第17話「ウォーレス・ハックマン」
第17話「ウォーレス・ハックマン」
アヌビスを退けた先、黄金の城の階層が一変した。
煌びやかな装飾は影を潜め、剥き出しの巨大な歯車と蒸気パイプが迷路のように入り組む機関区へと足を踏み入れる。城全体のエネルギーを司る、心臓部だ。
「……誰かに見られてるような感じがするぜ」
片倉が《アイアン・ベア》のセンサーを左右に振った直後、足元の床から無数のワイヤーが跳ね上がり、脚部を絡め取った。
「トラップか!?」
「ビンゴ。……お熱い友情に水を差すようで悪いがね、ガキ共」
蒸気の向こうから、四脚機が音もなく這い出してきた。蜘蛛のような機体の操縦席に、無精髭にサングラスをかけた初老の男が座っている。ウォーレス・ハックマン。
「マブイ値五〇〇五に五八〇〇。更生局のデータじゃ『ゴミ山』扱いだが、アヌビスを壊したと聞いて見物に来た。……もっとも、俺への報酬はお前らのマブイを城のサーバーに繋ぐことだがな」
「傭兵か……!」
「傭兵なんて肩書きに期待するなよ。俺はただの掃除屋だ」
ウォーレスの指先が動いた。《ジョーカーズ・アイ》から放たれたのは、マブイ波形を攪乱するジャミング・パルスだ。
「っ、機体が——言うことを聞かない!?」
ヴィンテージ機の歯車が不規則に空回りし、マブイの伝導が遮断される。「一」を積み上げようとしても、その「一」がノイズにかき消される。積み上げる土台そのものが、崩されていた。

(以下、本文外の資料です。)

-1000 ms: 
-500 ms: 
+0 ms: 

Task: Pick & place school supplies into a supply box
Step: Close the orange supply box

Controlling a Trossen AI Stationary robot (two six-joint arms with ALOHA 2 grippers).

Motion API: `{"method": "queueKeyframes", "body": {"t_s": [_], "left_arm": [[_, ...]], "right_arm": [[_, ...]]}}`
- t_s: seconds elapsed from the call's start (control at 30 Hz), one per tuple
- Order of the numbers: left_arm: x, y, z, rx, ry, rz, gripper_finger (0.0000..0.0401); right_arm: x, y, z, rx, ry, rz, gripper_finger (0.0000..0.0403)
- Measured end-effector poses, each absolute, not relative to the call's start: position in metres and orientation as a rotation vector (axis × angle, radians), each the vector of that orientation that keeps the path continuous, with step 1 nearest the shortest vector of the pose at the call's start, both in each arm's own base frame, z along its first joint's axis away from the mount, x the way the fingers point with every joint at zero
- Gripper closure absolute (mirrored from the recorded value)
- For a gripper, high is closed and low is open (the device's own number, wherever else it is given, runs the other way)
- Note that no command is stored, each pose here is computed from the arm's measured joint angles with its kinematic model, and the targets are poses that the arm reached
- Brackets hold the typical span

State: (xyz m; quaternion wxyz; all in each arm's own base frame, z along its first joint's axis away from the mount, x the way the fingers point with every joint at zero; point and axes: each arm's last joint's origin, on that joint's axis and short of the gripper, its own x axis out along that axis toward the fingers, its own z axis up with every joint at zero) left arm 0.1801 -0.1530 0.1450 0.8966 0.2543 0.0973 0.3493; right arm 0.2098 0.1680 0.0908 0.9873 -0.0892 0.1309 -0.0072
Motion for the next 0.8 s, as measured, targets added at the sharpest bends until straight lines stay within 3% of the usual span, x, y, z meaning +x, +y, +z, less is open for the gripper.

「数値の低い者のマブイは、環境のノイズに弱い。それがこの世界の理屈だ。どれだけ熱くなっても、回路が繋がらなければ動けない」
ワイヤーがヴィンテージ機の腕を縛り上げ、高圧電流が装甲を焼く。一歩も動けない。「一」を積み上げる前に、地盤そのものが崩されている。
(クソッ、届かない……!)
絶体絶命の瞬間、懐のメダルが冷徹な振動を始めた。
『……小僧。その程度の小細工に、我が器を汚させるな』
将軍の声だった。しかしその声は——ハルトを助けようとしているのではない。自分の「持ち物」を傷つけられたことへの、支配的な怒りに満ちていた。
(待て、将軍——あんた今、俺を守ろうとしているんじゃなくて、自分の器を守ろうとしているだけじゃないか)
「おい、ガキ。一つだけ教えてやる」
ウォーレスが機体を近づけながら言った。「……面白い戦い方をする。依頼主の計画通りに消えるには、惜しい」
「……何が言いたい」
「エジプトの旦那が狙っているのは、その機体じゃない。機体に宿ってる『バケモノ』だ。旦那は、その将軍を現世に引きずり出し、自分の力の一部にしようとしている。……俺はこの仕事を長くやっている。依頼主の本音くらい、読めるようになる」
サングラスの奥に、プロとしての確信が宿っていた。
「お前はただの、運搬用の箱に過ぎない——旦那の目には、そう映っているはずだ」
「箱」。
自分が信じ始めた「機体との対話」も、将軍との関係も、全てはエジプトが仕組んだ収穫のためのプロセスに過ぎないというのか。
「……箱じゃねえ」
縛り上げられた腕で、ハルトはレバーを握り直した。「機体と話せる俺が、ただの器なわけがない。俺は——俺とこいつは、誰かの箱になるためにここにいるんじゃねえッ!!」
その瞬間、ヴィンテージ機の深部から、異音が響いた。
機械音ではない。ジャミングを跳ね除けるような、機体そのものが自分の意志で動き始めるような——そういう音だった。